CONCERT REVIEW

Atlanta Symphony Orchestra

8 p.m. May 19. Additional performance 8 p.m. May 21. $20-$89. Symphony Hall, 1280 Peachtree St. N.E., Atlanta. 404-733-5000, www.atlantasymphony.org.

Tributes to Jane Little, the record-breaking bassist who died onstage Sunday, began Thursday night at Symphony Hall even before the first note. From the stage, ASO Executive Director Jennifer Barlament talked of being overwhelmed at the worldwide response to Little's death and told the audience that "as a family, we're mourning her loss."

The ASO will name a chaired bass position after Little, who spent 71 years in the orchestra, and will hold a memorial service for the bassist in the hall at 6:30 p.m. Sunday. Four times since the fall of 2013, the Atlanta Symphony Orchestra has begun concerts with requiems for colleagues. For this evening, as with the first group of concerts after bassist Doug Sommer died of cancer in February 2014, the ensemble performed “Nimrod” from Edward Elgar’s “Enigma Variations.” The piece, drenched in mourning but with a celebratory undercurrent, is a heart-wrenchingly emotional and weighty composition.

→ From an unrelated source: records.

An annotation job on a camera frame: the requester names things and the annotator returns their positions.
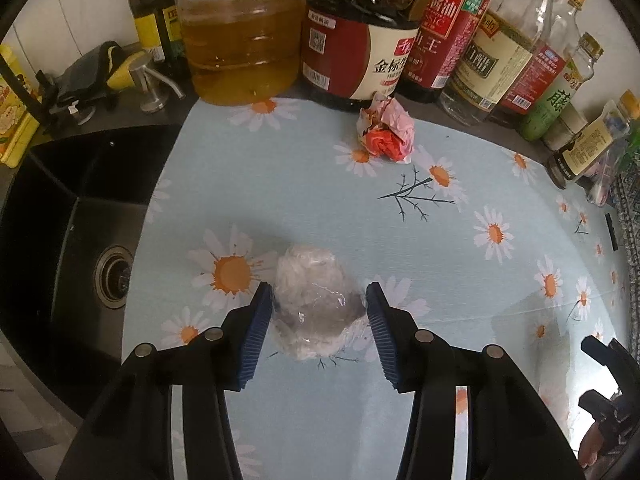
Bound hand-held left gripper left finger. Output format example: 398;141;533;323
55;282;274;480

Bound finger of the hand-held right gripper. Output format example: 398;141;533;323
580;336;632;386

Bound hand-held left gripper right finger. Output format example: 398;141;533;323
365;282;586;480

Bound white plastic-wrapped paper ball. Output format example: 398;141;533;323
271;244;371;361

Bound person's right hand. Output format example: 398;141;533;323
580;419;612;467

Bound patterned cloth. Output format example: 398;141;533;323
610;174;640;263

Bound metal sink drain strainer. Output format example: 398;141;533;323
94;245;134;307

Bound daisy print tablecloth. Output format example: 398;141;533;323
134;94;632;480

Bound clear zip plastic bag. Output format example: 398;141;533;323
586;149;632;207

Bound green plastic bag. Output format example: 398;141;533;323
617;147;640;177

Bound small bottle with yellow cap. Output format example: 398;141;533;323
546;89;640;190

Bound crumpled pink red wrapper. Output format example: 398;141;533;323
355;92;417;165

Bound small seasoning shaker jar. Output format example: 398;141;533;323
542;105;589;152

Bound black kitchen sink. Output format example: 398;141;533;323
0;124;182;423

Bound green labelled bottle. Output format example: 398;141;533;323
516;32;605;142

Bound metal sink faucet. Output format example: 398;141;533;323
129;52;187;114

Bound clear bottle with red label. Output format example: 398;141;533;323
487;0;587;129

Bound dark soy sauce jug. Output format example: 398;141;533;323
299;0;422;114

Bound clear bottle with olive label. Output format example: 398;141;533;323
439;0;560;127

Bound clear cooking oil jug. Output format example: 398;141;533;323
172;0;302;107

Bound black and yellow glove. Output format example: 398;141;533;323
41;40;147;122

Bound dark bottle with red label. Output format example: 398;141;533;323
395;0;497;104

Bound dark bottle with green label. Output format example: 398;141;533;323
155;0;190;68

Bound yellow carton box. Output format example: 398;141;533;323
0;44;41;169

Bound dark bottle with yellow label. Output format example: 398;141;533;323
127;0;163;62

The first selection on the night’s program, Haydn’s Symphony No. 46, suffered by comparison. Thursday marked the maiden subscription performance of the Haydn symphony, and the first appearance of Haydn on any ASO program for the past two years. Under the direction of ASO Assistant Conductor Joseph Young, the Baroque symphony sounded perfectly prim and proper, light and airy but with a courtly refinement. Young brought out a suitably loud wall of sound from the small ensemble, but the piece, filled with pastel colors, seemed like a warmup — or a few quick breaths after the heaviness of the Elgar.

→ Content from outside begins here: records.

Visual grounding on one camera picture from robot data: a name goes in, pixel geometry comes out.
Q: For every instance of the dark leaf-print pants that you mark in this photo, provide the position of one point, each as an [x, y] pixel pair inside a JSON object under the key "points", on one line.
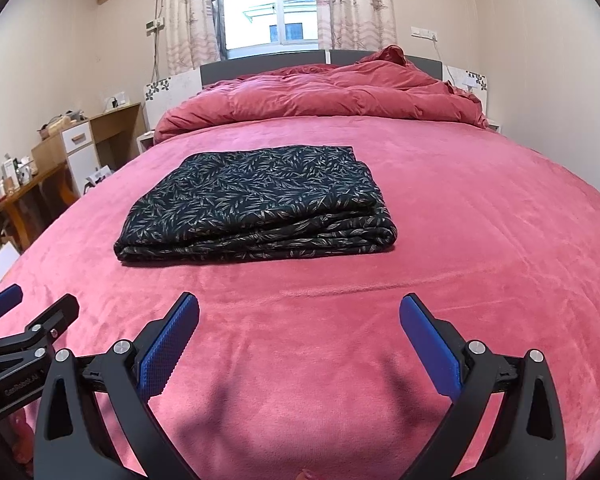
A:
{"points": [[255, 195]]}

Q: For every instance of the patterned beige curtain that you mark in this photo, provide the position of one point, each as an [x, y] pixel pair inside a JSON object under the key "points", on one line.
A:
{"points": [[190, 15], [355, 5]]}

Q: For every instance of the grey headboard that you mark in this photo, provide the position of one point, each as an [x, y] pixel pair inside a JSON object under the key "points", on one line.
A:
{"points": [[260, 67]]}

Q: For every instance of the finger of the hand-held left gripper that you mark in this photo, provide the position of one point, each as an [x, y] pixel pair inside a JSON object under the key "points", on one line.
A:
{"points": [[55, 317], [2, 300]]}

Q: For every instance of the wooden desk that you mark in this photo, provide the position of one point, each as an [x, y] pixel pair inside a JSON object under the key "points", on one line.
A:
{"points": [[30, 192]]}

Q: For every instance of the white wall socket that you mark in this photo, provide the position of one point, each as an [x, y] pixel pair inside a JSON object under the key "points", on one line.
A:
{"points": [[155, 25], [425, 33]]}

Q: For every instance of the white power strip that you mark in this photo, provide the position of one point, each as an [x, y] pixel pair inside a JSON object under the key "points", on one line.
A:
{"points": [[115, 101]]}

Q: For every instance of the pink bed blanket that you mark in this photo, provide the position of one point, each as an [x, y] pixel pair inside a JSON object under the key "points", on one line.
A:
{"points": [[330, 285]]}

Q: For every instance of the wooden cabinet with white drawers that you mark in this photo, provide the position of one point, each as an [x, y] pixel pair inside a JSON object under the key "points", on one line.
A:
{"points": [[77, 137]]}

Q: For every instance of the group of toiletry bottles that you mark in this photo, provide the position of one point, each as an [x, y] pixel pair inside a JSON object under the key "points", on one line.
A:
{"points": [[15, 172]]}

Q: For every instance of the beige bag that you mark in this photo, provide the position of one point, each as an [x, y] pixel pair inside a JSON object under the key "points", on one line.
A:
{"points": [[60, 125]]}

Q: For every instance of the white printed cardboard box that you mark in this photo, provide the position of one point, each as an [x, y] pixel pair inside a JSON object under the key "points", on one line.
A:
{"points": [[97, 177]]}

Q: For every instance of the white paper board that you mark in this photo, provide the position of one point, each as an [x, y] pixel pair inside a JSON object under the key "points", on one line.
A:
{"points": [[5, 260]]}

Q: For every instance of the red duvet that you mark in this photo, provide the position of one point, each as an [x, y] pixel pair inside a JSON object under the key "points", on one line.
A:
{"points": [[330, 90]]}

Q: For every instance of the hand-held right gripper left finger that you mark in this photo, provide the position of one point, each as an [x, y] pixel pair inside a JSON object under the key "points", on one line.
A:
{"points": [[172, 340]]}

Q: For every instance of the white nightstand with leaf decor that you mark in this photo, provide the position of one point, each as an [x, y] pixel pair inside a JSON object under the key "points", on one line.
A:
{"points": [[472, 80], [172, 95]]}

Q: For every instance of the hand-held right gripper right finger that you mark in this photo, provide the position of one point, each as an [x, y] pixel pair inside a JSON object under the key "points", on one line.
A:
{"points": [[430, 345]]}

The rest of the evening made the Haydn even more out of place. Pianists Christina and Michelle Naughton, twin sisters who began their careers as solo artists but now have a following as the Naughton Duo, played with inspiring fire on Mozart's Concerto No. 10 for Two Pianos and Orchestra. Reflective imagery is trite when describing twins, but the women really do mirror each other in performance mannerisms; their technique and voice on the piano feel effortlessly the same. During bubbly passages that flowed from one piano to the other, the sisters sounded like one pianist with four hands. When playing in harmony — or solo, for that matter — it's impossible to tell one sound from the other.

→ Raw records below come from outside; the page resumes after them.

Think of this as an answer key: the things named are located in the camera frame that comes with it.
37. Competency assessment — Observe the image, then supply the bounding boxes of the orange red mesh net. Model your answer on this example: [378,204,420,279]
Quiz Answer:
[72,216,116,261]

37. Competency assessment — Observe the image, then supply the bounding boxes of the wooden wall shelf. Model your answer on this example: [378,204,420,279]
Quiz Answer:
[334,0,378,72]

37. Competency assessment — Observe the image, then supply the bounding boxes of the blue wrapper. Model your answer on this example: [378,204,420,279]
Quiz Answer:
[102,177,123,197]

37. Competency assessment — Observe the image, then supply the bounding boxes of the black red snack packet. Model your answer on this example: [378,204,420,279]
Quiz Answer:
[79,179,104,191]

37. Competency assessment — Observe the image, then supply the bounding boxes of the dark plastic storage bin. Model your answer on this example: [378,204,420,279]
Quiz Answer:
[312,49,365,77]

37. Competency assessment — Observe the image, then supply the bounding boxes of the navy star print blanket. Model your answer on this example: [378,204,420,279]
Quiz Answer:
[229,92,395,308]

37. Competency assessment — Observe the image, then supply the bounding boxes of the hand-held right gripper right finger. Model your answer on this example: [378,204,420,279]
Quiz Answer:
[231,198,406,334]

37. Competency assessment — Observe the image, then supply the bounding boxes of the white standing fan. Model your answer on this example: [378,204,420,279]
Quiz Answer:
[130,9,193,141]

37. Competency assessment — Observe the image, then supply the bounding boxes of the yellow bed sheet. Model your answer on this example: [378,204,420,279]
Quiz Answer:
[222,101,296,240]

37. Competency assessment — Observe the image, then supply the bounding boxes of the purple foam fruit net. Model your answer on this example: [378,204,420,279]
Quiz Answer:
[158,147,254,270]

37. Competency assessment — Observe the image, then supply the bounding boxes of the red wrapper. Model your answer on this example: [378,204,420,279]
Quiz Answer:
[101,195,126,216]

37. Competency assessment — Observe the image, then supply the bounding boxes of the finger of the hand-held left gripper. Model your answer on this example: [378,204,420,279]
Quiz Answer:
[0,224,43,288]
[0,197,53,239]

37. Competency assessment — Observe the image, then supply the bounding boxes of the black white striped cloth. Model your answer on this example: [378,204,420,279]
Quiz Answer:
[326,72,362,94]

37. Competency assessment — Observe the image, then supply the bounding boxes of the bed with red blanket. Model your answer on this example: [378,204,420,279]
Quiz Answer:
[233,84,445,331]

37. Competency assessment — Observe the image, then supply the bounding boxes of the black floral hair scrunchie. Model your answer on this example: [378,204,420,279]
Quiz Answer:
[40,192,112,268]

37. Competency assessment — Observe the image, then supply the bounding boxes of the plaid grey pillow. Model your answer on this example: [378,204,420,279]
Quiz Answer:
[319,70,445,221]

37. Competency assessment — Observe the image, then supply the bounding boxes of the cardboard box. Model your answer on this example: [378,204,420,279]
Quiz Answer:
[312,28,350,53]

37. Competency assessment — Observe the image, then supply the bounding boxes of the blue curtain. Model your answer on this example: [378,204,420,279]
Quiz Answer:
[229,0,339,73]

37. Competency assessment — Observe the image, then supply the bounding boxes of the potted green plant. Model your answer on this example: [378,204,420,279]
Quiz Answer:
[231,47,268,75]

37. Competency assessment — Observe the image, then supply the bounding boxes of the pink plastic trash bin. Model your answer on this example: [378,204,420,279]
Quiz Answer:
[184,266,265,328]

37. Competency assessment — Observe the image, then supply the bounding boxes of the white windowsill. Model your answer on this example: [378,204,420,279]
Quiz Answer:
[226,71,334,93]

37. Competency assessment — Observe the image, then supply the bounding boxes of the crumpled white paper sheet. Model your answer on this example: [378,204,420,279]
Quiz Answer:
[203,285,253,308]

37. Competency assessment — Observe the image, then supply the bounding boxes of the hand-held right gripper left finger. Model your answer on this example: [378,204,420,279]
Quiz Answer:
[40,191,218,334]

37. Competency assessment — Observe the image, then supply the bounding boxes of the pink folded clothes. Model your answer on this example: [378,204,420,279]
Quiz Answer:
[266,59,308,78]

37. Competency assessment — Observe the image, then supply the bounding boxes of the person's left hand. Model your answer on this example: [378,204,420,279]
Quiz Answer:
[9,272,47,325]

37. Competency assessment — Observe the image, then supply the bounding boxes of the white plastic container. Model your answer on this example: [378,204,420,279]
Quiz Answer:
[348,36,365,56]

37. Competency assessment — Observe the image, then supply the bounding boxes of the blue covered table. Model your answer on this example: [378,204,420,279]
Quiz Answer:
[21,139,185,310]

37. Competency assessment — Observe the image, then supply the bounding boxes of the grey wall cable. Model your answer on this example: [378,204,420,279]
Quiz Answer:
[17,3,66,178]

Young shined as a conductor during a sampling of excerpts from Prokofiev’s “Romeo and Juliet” orchestral suites. These are romantic, programmatic works teeming with an overwhelming sense of doom and despair. Young wrung passion from the enlarged orchestra; under his direction, the musicians reached for brilliantly loud fortes, aided by a barrage of percussion, which made sweet piano passages seem even quieter. Among a battery of woodwinds, saxophonist Jan Berry Baker gave a welcome, woody thickness to the section. Baker mirrored the cellos in parts, adding depth to melodies before emerging from the orchestra with a round, bright sound during occasional short solos.

The second buzz-worthy piece of the evening also didn’t appear in the program. After curtain call upon curtain call following their Mozart performance, the Naughton Duo settled side by side at the same piano, launching into the madcap mania of Paul Schoenfield’s “Boogie.” The tune is bombastic, jazzy, dissonant, loud and forceful — wonderfully fit for an encore.

From that brief performance, the sound of rapid-fire hammering on one note and the percussive shockwave from chords that required the players to almost leap up from the piano bench before attacking the keyboard echoed throughout the rest of the evening. The most lasting reverberation, though, was the audience’s enthusiastic applause.